School of Pediatrics and Child Health, University of Western Australia, Perth, Western Australia, Australia.
Helicobacter. 2010 Apr;15(2):88-97. doi: 10.1111/j.1523-5378.2009.00740.x.
Refugee children have complex medical needs and often have multiple infections. The relationship between infection, gastrointestinal symptoms, and systemic inflammation is poorly understood. We investigated these parameters in refugee children with a high prevalence of Helicobacter pylori, helminth, and malaria infection.
African refugee children were recruited at resettlement health screening. Data were collected on demography, gastrointestinal symptoms, co-morbid infection, and serum for peripheral cytokine levels. Helicobacter pylori infection was diagnosed by a fecal-based immunoassay.
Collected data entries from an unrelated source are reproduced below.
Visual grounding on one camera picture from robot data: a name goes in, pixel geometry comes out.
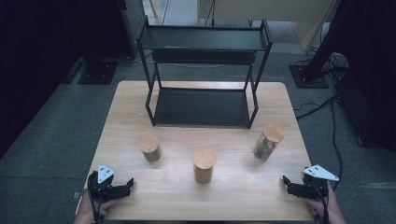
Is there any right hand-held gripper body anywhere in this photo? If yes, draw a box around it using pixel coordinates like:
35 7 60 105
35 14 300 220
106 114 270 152
298 163 340 201

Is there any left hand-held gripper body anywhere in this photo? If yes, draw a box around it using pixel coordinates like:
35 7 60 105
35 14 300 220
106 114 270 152
87 163 123 202

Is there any short jar with green beans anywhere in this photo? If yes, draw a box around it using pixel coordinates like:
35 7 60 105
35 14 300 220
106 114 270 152
138 133 163 162

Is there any tall jar with brown contents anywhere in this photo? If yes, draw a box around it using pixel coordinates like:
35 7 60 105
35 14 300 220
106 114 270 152
252 122 286 162

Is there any medium jar with beige contents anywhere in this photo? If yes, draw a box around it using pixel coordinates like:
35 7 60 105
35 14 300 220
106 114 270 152
191 147 218 185

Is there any black metal shelf rack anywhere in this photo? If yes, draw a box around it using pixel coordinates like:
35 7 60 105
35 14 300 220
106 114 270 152
135 18 274 130

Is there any person's right hand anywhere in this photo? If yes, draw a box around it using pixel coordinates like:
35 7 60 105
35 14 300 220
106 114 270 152
304 181 347 224

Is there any person's left hand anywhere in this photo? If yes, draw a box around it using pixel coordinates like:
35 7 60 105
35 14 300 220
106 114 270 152
73 199 117 224

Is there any black equipment box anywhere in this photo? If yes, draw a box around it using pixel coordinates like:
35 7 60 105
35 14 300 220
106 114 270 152
334 70 396 151

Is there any black square stand base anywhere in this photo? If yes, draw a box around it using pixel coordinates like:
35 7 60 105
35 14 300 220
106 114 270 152
289 63 330 90
78 60 119 86

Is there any dark metal stand column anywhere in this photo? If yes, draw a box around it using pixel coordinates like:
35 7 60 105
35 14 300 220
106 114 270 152
116 0 148 60

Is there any beige wooden board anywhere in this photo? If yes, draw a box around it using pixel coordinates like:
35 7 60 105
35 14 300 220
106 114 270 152
197 0 341 52

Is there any right hand-held gripper cable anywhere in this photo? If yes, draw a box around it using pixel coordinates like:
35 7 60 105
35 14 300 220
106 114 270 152
311 183 331 224

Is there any hand-held gripper cable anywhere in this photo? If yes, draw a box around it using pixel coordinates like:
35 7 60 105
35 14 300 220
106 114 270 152
88 174 106 224
311 183 331 224

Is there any left hand-held gripper cable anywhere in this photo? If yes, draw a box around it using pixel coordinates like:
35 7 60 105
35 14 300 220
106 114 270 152
88 174 106 224

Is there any long black floor cable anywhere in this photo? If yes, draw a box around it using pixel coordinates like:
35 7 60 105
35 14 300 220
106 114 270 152
293 94 344 191

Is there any bundle of black cables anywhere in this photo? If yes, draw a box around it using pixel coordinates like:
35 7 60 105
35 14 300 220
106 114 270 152
323 51 350 86

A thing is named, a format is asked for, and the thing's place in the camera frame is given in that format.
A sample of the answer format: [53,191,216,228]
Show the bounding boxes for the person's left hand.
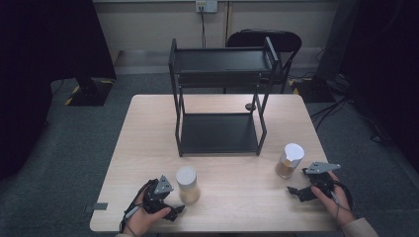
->
[123,193,172,237]

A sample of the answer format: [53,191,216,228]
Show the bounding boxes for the jar of brown powder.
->
[275,142,305,180]

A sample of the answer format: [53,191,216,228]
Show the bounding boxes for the white wall socket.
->
[195,0,219,14]

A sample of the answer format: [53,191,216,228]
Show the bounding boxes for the person's right hand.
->
[310,172,357,228]

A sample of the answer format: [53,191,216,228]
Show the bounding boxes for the black chair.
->
[226,29,302,95]

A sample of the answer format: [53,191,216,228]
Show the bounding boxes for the black two-tier metal rack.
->
[167,36,281,158]

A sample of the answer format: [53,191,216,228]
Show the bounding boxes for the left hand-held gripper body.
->
[142,175,175,215]

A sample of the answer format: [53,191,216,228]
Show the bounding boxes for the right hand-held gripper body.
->
[302,161,341,198]

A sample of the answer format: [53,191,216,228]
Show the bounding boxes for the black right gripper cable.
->
[334,180,358,211]

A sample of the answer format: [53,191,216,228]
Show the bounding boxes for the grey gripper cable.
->
[330,190,345,230]
[124,205,141,221]

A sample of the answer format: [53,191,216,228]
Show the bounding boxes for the black floor cables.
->
[309,93,393,143]

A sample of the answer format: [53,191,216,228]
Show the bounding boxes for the grey tape strip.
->
[83,202,109,213]

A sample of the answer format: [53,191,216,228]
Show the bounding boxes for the black socket cable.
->
[199,9,208,49]

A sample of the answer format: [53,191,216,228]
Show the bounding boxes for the jar of pale powder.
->
[175,165,202,205]

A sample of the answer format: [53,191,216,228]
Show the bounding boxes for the dark grey upright panel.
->
[315,0,361,82]

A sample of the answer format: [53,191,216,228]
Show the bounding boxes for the grey left gripper cable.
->
[124,205,141,221]

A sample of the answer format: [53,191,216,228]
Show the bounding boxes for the black stand base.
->
[63,77,117,107]
[290,77,337,104]

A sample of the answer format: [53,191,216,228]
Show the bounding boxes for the grey right gripper cable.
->
[330,190,345,230]

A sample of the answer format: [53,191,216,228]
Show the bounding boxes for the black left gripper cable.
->
[119,179,156,233]

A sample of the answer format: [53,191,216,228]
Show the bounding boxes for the dark curtain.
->
[342,0,419,164]
[0,0,117,181]

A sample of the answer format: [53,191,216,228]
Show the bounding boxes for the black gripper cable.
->
[334,180,358,211]
[119,179,156,233]

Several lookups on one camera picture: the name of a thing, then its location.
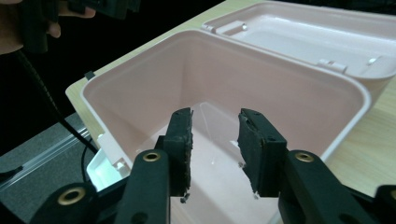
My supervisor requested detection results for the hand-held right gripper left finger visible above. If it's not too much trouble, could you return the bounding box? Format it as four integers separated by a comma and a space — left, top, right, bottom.
114, 106, 194, 224

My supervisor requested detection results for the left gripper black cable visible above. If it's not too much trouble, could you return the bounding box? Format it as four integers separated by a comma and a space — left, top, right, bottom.
12, 49, 99, 185

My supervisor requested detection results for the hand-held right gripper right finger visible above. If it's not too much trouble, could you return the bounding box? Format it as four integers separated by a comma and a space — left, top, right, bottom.
237, 107, 375, 224

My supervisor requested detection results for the aluminium floor rail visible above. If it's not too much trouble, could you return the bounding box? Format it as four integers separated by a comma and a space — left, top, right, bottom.
0, 125, 92, 191

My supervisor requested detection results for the pink storage box white handle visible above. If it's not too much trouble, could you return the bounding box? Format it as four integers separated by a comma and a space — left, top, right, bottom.
64, 0, 396, 224

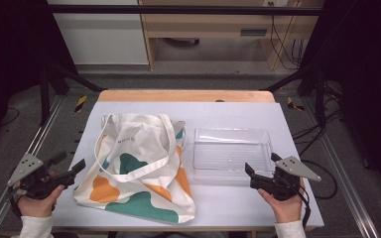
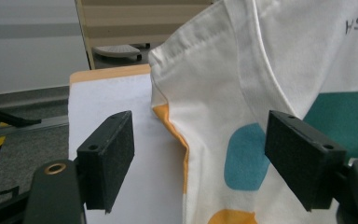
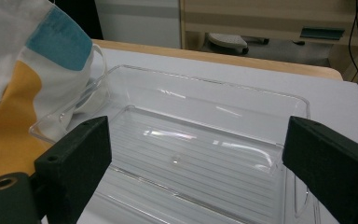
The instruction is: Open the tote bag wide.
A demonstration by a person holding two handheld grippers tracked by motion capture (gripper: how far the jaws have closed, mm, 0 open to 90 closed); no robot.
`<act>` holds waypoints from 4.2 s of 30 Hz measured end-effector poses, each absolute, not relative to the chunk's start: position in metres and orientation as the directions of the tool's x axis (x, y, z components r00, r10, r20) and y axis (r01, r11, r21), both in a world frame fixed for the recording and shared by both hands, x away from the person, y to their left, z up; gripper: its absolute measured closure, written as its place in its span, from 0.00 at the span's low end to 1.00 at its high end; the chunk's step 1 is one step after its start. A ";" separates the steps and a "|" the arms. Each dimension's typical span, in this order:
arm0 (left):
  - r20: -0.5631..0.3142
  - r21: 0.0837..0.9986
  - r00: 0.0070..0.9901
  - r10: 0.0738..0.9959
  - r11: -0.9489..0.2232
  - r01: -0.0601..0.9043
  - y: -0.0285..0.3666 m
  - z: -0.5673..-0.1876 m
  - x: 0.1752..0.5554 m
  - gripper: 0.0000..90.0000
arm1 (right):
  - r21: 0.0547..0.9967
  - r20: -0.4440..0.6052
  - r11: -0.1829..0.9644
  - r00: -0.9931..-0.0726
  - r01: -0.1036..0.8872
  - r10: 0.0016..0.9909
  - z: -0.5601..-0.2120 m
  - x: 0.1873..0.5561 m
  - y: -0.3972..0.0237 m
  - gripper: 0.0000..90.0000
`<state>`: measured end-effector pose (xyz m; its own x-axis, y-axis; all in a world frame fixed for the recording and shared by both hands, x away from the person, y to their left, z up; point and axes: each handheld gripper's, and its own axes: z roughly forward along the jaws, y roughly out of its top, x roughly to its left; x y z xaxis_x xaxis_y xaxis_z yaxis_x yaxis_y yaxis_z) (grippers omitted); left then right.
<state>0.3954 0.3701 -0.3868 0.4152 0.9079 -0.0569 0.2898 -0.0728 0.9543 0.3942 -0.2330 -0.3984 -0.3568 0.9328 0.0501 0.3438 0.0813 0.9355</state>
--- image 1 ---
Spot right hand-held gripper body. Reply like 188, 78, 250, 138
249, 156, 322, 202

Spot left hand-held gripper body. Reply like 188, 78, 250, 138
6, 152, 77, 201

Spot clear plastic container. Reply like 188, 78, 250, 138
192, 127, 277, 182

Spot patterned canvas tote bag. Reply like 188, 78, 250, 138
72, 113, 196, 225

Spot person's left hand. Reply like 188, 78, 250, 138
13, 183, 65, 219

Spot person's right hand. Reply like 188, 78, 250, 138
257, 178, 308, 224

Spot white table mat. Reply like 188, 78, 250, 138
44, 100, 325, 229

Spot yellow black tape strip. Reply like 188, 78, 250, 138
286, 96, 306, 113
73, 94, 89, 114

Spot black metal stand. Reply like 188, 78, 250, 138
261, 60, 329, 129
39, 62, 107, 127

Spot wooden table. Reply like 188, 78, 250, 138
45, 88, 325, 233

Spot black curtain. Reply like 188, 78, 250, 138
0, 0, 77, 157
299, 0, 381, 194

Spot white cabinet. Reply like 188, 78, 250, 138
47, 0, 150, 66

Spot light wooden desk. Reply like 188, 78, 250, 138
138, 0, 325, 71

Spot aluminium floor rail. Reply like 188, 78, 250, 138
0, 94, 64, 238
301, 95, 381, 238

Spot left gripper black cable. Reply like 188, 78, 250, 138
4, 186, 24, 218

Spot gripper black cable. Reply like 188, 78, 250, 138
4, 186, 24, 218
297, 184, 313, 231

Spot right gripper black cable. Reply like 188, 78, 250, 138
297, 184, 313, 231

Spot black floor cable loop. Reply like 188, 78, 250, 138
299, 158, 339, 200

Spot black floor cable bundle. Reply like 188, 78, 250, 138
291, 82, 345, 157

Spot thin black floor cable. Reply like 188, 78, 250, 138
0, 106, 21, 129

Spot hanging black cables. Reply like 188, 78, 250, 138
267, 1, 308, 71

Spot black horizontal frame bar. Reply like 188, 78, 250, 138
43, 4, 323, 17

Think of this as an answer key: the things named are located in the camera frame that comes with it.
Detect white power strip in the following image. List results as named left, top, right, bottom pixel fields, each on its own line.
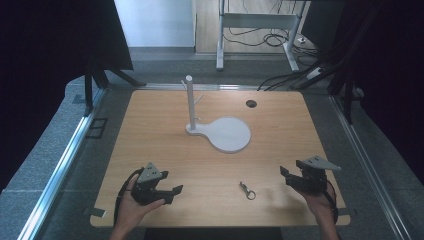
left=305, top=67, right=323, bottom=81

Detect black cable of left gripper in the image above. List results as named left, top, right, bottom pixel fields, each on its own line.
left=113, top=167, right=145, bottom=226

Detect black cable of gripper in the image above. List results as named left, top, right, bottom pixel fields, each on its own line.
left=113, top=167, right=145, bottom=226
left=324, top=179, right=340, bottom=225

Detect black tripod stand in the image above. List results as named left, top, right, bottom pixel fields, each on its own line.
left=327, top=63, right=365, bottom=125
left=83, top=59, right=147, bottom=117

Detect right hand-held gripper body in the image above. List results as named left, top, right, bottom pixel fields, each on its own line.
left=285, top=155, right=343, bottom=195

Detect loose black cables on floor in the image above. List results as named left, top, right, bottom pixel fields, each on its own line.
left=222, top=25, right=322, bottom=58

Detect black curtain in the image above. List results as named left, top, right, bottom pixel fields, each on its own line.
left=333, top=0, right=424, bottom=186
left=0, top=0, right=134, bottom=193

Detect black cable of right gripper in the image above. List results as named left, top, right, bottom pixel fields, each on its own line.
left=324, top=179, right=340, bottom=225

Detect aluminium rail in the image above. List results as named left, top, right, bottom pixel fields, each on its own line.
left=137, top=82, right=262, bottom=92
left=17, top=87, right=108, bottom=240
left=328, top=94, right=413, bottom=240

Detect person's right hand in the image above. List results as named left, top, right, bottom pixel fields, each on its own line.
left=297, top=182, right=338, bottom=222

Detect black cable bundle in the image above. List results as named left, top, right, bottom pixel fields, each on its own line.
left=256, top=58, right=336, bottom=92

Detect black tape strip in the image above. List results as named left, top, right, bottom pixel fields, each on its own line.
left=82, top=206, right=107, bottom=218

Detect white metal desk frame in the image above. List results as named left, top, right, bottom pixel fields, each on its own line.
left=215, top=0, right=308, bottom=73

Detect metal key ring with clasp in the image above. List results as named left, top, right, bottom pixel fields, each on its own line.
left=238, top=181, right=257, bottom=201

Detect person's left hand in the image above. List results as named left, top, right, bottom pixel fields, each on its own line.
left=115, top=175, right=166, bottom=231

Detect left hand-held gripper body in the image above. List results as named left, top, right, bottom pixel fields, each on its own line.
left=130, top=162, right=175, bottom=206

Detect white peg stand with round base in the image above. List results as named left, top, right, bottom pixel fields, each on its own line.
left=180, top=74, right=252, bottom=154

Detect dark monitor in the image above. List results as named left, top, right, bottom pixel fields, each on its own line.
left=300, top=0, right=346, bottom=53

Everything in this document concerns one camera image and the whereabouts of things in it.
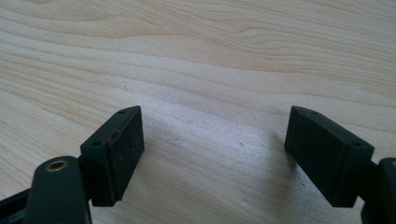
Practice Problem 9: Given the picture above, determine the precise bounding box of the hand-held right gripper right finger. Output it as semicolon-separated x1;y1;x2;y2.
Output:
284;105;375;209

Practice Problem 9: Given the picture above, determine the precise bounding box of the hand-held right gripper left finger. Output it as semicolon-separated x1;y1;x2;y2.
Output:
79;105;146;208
Data from 163 children were analyzed, of which 84.0% were positive for H. pylori. Infected children were significantly older (9.2 years +/- 3.7 vs 7.1 years +/- 3.9, p = .01). Half the cohort (84/163, 51.5%) described gastrointestinal symptoms but these were not strongly associated with co-morbid infections. Helicobacter pylori-infected children had significantly lower circulating log-interleukin-8 (IL-8) (odds ratio 0.61, 95% confidence interval (CI) 0.40, 0.94, p = .025). Helminth infections were common (75/163, 46%) and associated with elevated log-IL-5 (beta: 0.42, 95% CI 0.077, 0.76). Children with malaria (15/163, 9.2%) had elevated log-tumor necrosis factor-alpha (TNFalpha) and log-IL-10 (beta: 0.67, 95% CI 0.34, 1.0 and beta: 1.3, 95% CI 0.67, 1.9, respectively). IL-10 : IL-12 ratios were increased in H. pylori-infected children with malaria or helminth infections. Symptoms were generally not associated with levels of circulating peripheral cytokines irrespective of co-morbid infection diagnosis.
There is a high prevalence of asymptomatic H. pylori infection in recently resettled African refugee children. Gastrointestinal symptoms were not predictive of H. pylori nor of helminth infections. Serum cytokines, particularly IL-5, IL-10, and TNFalpha, were significantly elevated in children with malaria and helminth infections but not in those with H. pylori infection.
难民儿童有复杂的医疗需求,通常有多种感染。感染、胃肠道症状和全身炎症之间的关系尚未得到充分了解。我们调查了这些参数在难民儿童中具有高流行的幽门螺杆菌,寄生虫和疟疾感染。
在重新安置健康筛查时招募了非洲难民儿童。收集了人口统计学,胃肠道症状,合并感染和外周细胞因子水平的血清数据。幽门螺杆菌感染通过粪便免疫测定法诊断。
分析了 163 名儿童的数据,其中 84.0%为 H. pylori 阳性。感染儿童的年龄明显较大(9.2 岁 +/- 3.7 与 7.1 岁 +/- 3.9,p =.01)。队列的一半(84/163,51.5%)描述了胃肠道症状,但这些症状与合并感染没有强烈关联。 H. pylori 感染儿童的循环白细胞介素-8(IL-8)水平明显降低(比值比 0.61,95%置信区间(CI)0.40,0.94,p =.025)。寄生虫感染很常见(75/163,46%),并与升高的 log-IL-5 相关(β:0.42,95%CI 0.077,0.76)。疟疾患儿(15/163,9.2%)的肿瘤坏死因子-α(TNFalpha)和白细胞介素-10(IL-10)水平升高(β:0.67,95%CI 0.34,1.0 和β:1.3,95%CI 0.67,1.9)。 H. pylori 感染的疟疾或寄生虫感染儿童的 IL-10:IL-12 比值增加。无论合并感染诊断如何,症状通常与循环外周细胞因子水平无关。
最近重新安置的非洲难民儿童中存在无症状幽门螺杆菌感染的高流行率。胃肠道症状不能预测 H. pylori 或寄生虫感染。患有疟疾和寄生虫感染的儿童的血清细胞因子,特别是 IL-5,IL-10 和 TNFalpha,明显升高,但 H. pylori 感染的儿童则没有。